Odessa’s hidden courtyards intrigued, fascinated, and more often than not, surprised me.
Around the corner from Cathedral Square in the old town was my hostel, the door of which was deep inside a gated, old courtyard. The pavement was in upheaval, paint was sorely lacking everywhere, but it was clean. Laundry was often hanging out to dry between the walls of houses which surrounded the inside of the courtyard.
I eventually came to the conclusion that my atmospheric courtyard was typical of Odessa’s old traditional courtyards which were hidden throughout old town. The occupants were of diverse nationality, age, and profession. It was scarce on beauty, but revealed an interesting slice of Odessa life and culture.

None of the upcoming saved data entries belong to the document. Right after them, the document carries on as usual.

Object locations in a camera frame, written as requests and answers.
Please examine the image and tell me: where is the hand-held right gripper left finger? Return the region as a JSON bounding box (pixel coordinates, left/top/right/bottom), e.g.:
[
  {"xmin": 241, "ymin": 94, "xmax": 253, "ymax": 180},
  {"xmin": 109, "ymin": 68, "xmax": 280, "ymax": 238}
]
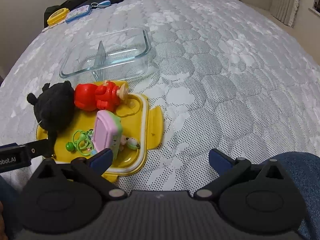
[{"xmin": 23, "ymin": 148, "xmax": 128, "ymax": 202}]

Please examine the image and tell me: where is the blue keychain tag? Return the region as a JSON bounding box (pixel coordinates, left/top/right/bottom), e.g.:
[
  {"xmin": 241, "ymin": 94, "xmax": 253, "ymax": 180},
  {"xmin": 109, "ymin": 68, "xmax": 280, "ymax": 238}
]
[{"xmin": 90, "ymin": 0, "xmax": 111, "ymax": 9}]

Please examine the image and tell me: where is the green keychain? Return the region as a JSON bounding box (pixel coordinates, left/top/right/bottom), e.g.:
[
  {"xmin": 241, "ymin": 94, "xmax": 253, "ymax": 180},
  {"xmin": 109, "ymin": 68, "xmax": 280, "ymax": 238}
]
[{"xmin": 65, "ymin": 129, "xmax": 97, "ymax": 156}]

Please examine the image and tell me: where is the clear glass container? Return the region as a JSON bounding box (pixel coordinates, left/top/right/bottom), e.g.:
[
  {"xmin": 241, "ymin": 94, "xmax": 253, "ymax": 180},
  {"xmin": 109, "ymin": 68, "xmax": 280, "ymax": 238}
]
[{"xmin": 59, "ymin": 28, "xmax": 152, "ymax": 81}]

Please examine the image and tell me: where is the small white dog figure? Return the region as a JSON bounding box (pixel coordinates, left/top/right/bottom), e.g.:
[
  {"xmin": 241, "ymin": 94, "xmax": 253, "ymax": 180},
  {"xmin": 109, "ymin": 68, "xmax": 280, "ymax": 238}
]
[{"xmin": 121, "ymin": 135, "xmax": 141, "ymax": 152}]

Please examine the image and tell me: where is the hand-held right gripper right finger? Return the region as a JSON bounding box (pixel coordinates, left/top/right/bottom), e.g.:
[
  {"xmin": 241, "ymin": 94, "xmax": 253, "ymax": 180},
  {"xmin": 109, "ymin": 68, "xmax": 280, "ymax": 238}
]
[{"xmin": 192, "ymin": 148, "xmax": 298, "ymax": 202}]

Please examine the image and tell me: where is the yellow container lid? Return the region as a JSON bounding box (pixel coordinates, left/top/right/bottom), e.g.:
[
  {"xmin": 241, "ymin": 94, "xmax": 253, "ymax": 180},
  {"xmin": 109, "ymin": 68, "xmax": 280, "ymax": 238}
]
[{"xmin": 36, "ymin": 80, "xmax": 164, "ymax": 181}]

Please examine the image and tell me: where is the small yellow lidded container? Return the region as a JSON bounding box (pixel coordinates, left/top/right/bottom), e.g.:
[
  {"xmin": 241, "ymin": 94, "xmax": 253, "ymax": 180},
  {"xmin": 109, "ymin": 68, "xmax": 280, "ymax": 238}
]
[{"xmin": 47, "ymin": 8, "xmax": 70, "ymax": 27}]

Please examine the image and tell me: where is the blue printed tin case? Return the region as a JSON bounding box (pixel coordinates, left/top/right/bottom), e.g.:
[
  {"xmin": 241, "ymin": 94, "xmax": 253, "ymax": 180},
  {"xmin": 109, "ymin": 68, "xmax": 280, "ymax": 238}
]
[{"xmin": 65, "ymin": 5, "xmax": 92, "ymax": 24}]

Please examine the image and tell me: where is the black plush toy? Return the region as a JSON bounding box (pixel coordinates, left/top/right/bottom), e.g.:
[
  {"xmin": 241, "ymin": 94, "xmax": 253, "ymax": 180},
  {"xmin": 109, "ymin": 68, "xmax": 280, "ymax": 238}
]
[{"xmin": 26, "ymin": 80, "xmax": 76, "ymax": 156}]

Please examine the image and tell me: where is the pink and green toy box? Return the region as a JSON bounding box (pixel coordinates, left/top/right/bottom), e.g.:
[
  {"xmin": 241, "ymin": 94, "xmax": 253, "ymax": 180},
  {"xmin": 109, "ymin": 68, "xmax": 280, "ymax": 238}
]
[{"xmin": 94, "ymin": 110, "xmax": 123, "ymax": 159}]

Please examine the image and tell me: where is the beige curtain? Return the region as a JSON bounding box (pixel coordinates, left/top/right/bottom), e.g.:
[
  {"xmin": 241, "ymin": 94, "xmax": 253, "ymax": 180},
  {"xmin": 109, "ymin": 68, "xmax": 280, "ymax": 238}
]
[{"xmin": 271, "ymin": 0, "xmax": 301, "ymax": 27}]

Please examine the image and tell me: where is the person's right leg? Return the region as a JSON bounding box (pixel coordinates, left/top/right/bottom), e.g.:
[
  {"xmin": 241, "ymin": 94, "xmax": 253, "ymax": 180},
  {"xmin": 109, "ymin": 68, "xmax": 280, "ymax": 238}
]
[{"xmin": 269, "ymin": 152, "xmax": 320, "ymax": 240}]

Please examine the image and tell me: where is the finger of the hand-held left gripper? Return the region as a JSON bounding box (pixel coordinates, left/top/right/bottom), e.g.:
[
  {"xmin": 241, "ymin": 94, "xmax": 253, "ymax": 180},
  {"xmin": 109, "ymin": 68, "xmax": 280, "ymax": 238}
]
[{"xmin": 26, "ymin": 138, "xmax": 54, "ymax": 159}]

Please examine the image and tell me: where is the red toy figure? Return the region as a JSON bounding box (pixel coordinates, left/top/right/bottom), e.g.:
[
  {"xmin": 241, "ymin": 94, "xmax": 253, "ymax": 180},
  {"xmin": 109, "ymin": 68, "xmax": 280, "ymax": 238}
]
[{"xmin": 74, "ymin": 80, "xmax": 129, "ymax": 113}]

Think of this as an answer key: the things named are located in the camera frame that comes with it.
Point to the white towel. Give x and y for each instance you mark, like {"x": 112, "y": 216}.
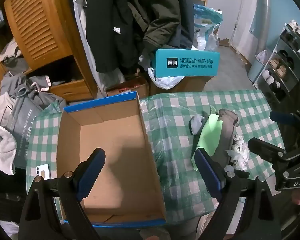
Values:
{"x": 0, "y": 142}

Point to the light green cloth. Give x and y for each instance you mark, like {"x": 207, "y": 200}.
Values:
{"x": 210, "y": 132}

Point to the grey printed tote bag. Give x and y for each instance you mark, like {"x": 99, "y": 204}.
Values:
{"x": 25, "y": 125}

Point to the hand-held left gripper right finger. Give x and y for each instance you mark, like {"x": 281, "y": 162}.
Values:
{"x": 207, "y": 175}

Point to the white smartphone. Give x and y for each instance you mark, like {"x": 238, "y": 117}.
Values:
{"x": 42, "y": 171}

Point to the grey clothing pile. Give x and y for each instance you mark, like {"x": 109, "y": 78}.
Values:
{"x": 32, "y": 90}

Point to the blue plastic bag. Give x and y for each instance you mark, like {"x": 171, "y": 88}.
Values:
{"x": 205, "y": 17}

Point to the grey-blue sock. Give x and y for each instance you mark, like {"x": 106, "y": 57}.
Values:
{"x": 196, "y": 125}

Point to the white door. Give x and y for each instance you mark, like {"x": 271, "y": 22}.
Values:
{"x": 247, "y": 17}

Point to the teal printed box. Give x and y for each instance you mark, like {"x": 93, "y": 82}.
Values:
{"x": 187, "y": 65}

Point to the plain cardboard box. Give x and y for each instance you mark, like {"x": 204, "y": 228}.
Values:
{"x": 190, "y": 85}

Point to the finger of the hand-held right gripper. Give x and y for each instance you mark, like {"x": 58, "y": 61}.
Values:
{"x": 265, "y": 147}
{"x": 280, "y": 117}

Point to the pale blue bin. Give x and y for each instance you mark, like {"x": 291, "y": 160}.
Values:
{"x": 255, "y": 71}

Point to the dark green jacket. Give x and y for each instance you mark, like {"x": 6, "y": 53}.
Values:
{"x": 160, "y": 12}

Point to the white hanging garment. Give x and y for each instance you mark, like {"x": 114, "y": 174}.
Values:
{"x": 81, "y": 17}

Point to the person's leg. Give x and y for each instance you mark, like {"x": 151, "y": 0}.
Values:
{"x": 187, "y": 227}

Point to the blue cardboard shoe box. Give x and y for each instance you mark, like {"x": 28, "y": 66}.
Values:
{"x": 120, "y": 155}

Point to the black jacket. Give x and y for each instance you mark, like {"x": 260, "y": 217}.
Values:
{"x": 107, "y": 30}

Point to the white plastic bag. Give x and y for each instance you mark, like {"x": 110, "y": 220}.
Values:
{"x": 165, "y": 81}

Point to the wooden louvred cabinet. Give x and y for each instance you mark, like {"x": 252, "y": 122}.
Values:
{"x": 40, "y": 25}

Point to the group of shoes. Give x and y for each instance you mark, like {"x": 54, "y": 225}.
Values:
{"x": 280, "y": 67}

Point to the green checked tablecloth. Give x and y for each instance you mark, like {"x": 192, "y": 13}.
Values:
{"x": 240, "y": 110}

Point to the green sequined cloth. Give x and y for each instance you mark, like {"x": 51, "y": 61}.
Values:
{"x": 212, "y": 110}

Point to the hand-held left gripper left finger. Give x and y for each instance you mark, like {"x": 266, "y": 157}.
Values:
{"x": 90, "y": 177}

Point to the cardboard box with red items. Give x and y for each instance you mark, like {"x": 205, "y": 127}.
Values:
{"x": 130, "y": 86}

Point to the navy hanging garment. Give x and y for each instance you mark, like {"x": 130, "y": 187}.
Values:
{"x": 183, "y": 30}

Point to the grey shoe rack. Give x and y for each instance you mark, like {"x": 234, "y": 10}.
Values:
{"x": 290, "y": 75}

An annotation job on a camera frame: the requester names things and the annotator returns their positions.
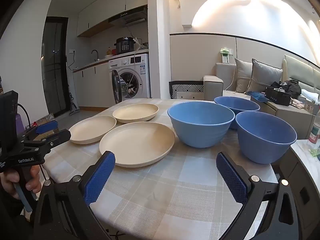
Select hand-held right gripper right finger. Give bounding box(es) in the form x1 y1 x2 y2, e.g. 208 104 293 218
216 152 299 240

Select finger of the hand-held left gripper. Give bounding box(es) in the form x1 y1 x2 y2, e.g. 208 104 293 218
20 120 60 143
24 129 72 155

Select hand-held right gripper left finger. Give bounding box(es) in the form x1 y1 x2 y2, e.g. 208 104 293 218
32 151 117 240

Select cream plate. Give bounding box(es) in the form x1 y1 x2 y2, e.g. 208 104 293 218
112 103 159 124
99 121 176 168
68 115 117 145

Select person's left hand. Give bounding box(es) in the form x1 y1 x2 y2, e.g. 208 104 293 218
1 165 42 196

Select dark glass door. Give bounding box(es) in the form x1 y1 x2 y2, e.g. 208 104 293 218
41 17 69 117

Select white kitchen base cabinets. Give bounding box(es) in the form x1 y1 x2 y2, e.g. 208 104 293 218
72 51 149 110

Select beige checked tablecloth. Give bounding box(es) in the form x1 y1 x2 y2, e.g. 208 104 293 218
42 98 279 240

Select beige side cabinet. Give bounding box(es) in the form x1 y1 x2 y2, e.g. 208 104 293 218
251 95 314 140

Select blue booklet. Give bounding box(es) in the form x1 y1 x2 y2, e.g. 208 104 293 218
246 91 270 102

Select beige sofa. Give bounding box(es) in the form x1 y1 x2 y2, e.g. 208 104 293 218
203 54 320 103

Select black storage box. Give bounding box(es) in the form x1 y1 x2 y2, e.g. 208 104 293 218
265 86 292 106

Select clear water bottle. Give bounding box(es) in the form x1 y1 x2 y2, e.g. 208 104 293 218
307 110 320 152

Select magazine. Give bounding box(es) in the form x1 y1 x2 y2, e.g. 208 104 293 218
290 98 306 110

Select white washing machine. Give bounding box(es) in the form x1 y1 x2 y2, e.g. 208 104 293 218
108 53 152 103

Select grey cushion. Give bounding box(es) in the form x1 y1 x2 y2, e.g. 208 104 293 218
234 58 253 93
246 58 283 94

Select white cardboard box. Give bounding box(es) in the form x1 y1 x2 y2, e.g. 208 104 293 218
303 101 320 116

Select black clothing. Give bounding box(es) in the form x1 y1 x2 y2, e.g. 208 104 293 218
271 79 302 99

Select black pressure cooker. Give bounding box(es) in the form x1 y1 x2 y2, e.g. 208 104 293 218
114 37 137 55

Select white upper kitchen cabinets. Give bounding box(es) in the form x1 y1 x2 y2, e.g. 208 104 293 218
76 0 148 37

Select range hood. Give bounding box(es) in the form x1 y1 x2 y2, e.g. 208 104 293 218
108 7 148 27

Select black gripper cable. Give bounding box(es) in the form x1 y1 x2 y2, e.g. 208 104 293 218
17 103 32 128

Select white charging cable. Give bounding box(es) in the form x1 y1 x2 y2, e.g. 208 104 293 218
224 64 237 93

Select white green wall device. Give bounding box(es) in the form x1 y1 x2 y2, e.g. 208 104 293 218
221 47 232 65

My courtyard became my *Little Odessa. I soon felt very much at home there. I periodically exchanged friendly greetings in English with two Muslim women outside the entrance of their stately, two-story house. A couple of times I observed a young professional man tapping on a window as he approached a door of a house in the courtyard. The door opened quickly thereafter and he vanished inside. Once I was faster than he was and got a glimpse of a stunning, flower-filled interior. I often exchanged smiles with a middle-aged woman who was taking her dog out for a walk. Two adolescents occasionally played a noisy game of football (soccer) until someone called them in.
I observed a different kind of courtyard activity just outside my dorm window where I often sat while writing this blog. A large paved area with a volleyball net was surrounded by buildings. It was often a buzz of activity with students from the high school next door who were playing volleyball or football (soccer). First there would be a scurry of excitement, then a whistle, then total silence as the group exited the play area. Then I would get back to work until the next pleasant disturbance. Fun!
No courtyard was more thought-provoking than the one where the Museum of History of Odessa Jews was located, which was a few blocks from my hostel. In the rear of the crumbling courtyard was a small apartment where four Jewish families had lived together during Soviet times. This museum pictured the lives of the Jewish population of Odessa before the Holocaust with a rich, diverse collection of items donated by descendants of Jewish families who managed to survive those times.
I couldn’t help but compare this humble museum to the grandiose Jewish history museum that I visited a couple years ago in Warsaw, Poland. The museum in Warsaw delved deep into centuries of Jewish history. In comparison, the museum in Odessa gave me the feeling I had walked into the lives of several Jewish Odessa families in the 20th century. It was cozy, informative, and heartbreaking, all at the same time.
The new handbook City Guide of Jewish Odessa, which I purchased at this museum, was a great help in my quest to learn about the city’s heritage. The smile on the fresh-faced Jewish boy on the cover made me feel like he was welcoming me into his world, which he did through this well-written guidebook.
On the wall of one of Odessa’s more artistic courtyards was a mural containing the famed Russian poet, playwright, and novelist, Alexander Pushkin, in a very casual, relaxed pose. Born into Russian nobility in 1799, he was the great grandson of an African slave. He was eventually banished, for his political poems, to remote southern Russia, where Odessa was located.
It seemed every time I turned around there was some sort of remembrance of Pushkin, whether in the form of a statue, a bust, or a wall painting. This wall painting was the most endearing of all these remembrances, presenting him as a charmer, which I understand he was.
* Little Odessa was a nickname sometimes given to Brighton Beach, NY, due to the Russian immigrants who settled there, largely Russian Jews, from Odessa.